Costly amenities may be barrier to gated golf communitiesBy Kim Dixon
Housing discrimination is illegal; golf is not. That is one way to begin to think about a recent paper by Lior Strahilevitz, which sets out a thesis that luxury amenities, such as golf courses located within residential communities, may inadvertently facilitate housing segregation.
The practice of building golf courses into residential communities surged in the 1990s, and by 2000, such developments accounted for 40 percent of all golf courses, according to Strahilevitz, Assistant Professor in the Law School.
Decades earlier, fair housing laws and residential covenants made discrimination in housing illegal. But in much the same way that the Brown v. Board of Education decision by the U.S. Supreme Court failed to stamp out de-facto segregation in schools, segregation of the races in housing endures.
In part, this can be explained by a persistent demand for racial homogeneity in housing, despite government crackdowns on discrimination in sales, leases and advertising. Restrictions on racial exclusion via these simple mechanisms, Strahilevitz suggests, led to the evolution of “exclusionary amenities.”
Such amenities are collective resources that are paid for by all members of a club, “at least in part, because a willingness to pay for the goods in question functions as an effective proxy for other desired membership characteristics.” These goods exclude outsiders, due to their high cost and lack of necessity, said Strahilevitz.
“Exclusionary amenities are worrisome where willingness to pay for them functions as a proxy for race,” Strahilevitz said.
Given the substantial premiums that racially segregated caucasian neighborhoods still fetch, developers may embed costly amenities for their tendency to deter middle- and upper-income African Americans from joining the community. He describes this phenomena as, “If you build it, they won’t come.”
Golf, for its part, is one of the most racially homogenous sports, and carries with it the legacy of “whites only” country clubs from the pre-integration era. “To the extent that communities wished to employ racially discriminatory selection mechanisms using exclusionary amenities, golf presented the best opportunities,” Strahilevitz writes.
In fact, whether or not an individual played golf was a better predictor of his race than income and household wealth during the 1990s. Industry reports suggest that suspiciously high numbers of non-golfing households in counties with large African-American populations are moving into golf communities with mandatory golf club memberships. That raised the question “what are they paying for?”
This also produces a testable hypothesis: Did optional membership in residential golf communities have higher percentages of African-American residents than comparable mandatory membership golf communities?
Strahilevitz’s next project is to gather 2000 census data from Florida, controlling for income, home prices and other factors to determine if that is the case, and to study the racial mix of residential golf communities versus non-golf gated communities.
The practice has been documented in other settings. In Falls Church, Va., a developer admitted to including a bar and excluding a playroom from his new building to discourage people with children from buying property. Developers in Ave Maria Township in Florida have used the presence of a conservative Catholic university to attract Catholics to the surrounding neighborhoods. And communities often forego the construction of “inclusionary amenities,” such as basketball courts, subway stops and soccer fields, which would have been procured but for concerns that they might attract too many heterogeneous residents or visitors to a homogeneous area.

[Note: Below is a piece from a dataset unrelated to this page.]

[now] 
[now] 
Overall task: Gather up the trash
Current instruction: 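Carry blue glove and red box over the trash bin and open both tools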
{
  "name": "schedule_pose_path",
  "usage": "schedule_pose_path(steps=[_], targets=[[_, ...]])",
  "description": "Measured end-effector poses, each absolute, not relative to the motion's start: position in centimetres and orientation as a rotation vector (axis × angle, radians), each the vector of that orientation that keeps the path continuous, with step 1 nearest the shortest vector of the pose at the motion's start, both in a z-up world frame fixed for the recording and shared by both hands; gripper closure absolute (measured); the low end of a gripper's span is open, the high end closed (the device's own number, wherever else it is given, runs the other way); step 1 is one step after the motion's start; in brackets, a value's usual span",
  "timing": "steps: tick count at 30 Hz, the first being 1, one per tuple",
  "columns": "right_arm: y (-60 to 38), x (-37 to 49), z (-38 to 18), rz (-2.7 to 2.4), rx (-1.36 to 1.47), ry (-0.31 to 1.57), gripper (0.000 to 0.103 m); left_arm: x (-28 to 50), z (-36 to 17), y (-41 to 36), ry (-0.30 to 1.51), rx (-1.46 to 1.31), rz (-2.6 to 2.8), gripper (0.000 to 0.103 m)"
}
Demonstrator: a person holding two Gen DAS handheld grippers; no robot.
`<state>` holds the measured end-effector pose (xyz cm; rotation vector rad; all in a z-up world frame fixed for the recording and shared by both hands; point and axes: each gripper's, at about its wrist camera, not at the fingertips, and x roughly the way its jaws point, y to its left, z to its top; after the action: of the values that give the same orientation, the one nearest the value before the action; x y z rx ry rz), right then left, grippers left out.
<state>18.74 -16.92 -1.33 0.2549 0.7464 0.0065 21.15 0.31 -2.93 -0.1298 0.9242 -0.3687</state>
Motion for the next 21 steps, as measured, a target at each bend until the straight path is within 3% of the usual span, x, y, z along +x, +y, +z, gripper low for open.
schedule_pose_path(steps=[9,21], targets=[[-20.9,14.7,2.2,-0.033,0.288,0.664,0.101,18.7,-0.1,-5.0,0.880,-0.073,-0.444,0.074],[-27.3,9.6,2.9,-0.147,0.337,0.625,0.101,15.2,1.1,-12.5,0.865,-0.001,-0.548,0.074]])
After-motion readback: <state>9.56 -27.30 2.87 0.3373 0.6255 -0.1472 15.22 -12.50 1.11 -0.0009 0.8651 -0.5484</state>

On the topic of how the law might respond, Strahilevitz noted that regulation would be complex, especially because there is no proof for direct cause and effect. One solution could be to have law require “unbundling” of exclusionary amenities from property ownership, since such mandatory membership schemes tend to be racially skewed.
Another approach, he suggests, may be promotion of efforts to change the preferences of the group targeted for discrimination.
That is already happening with African Americans and golf. The ascension of Tiger Woods in recent years has boosted participation by African Americans in the sport, which might render the golf course strategy ineffective as a means of discrimination, Strahilevitz said.
But Strahilevitz points out that such a shift does not prevent the use of other amenities for discrimination.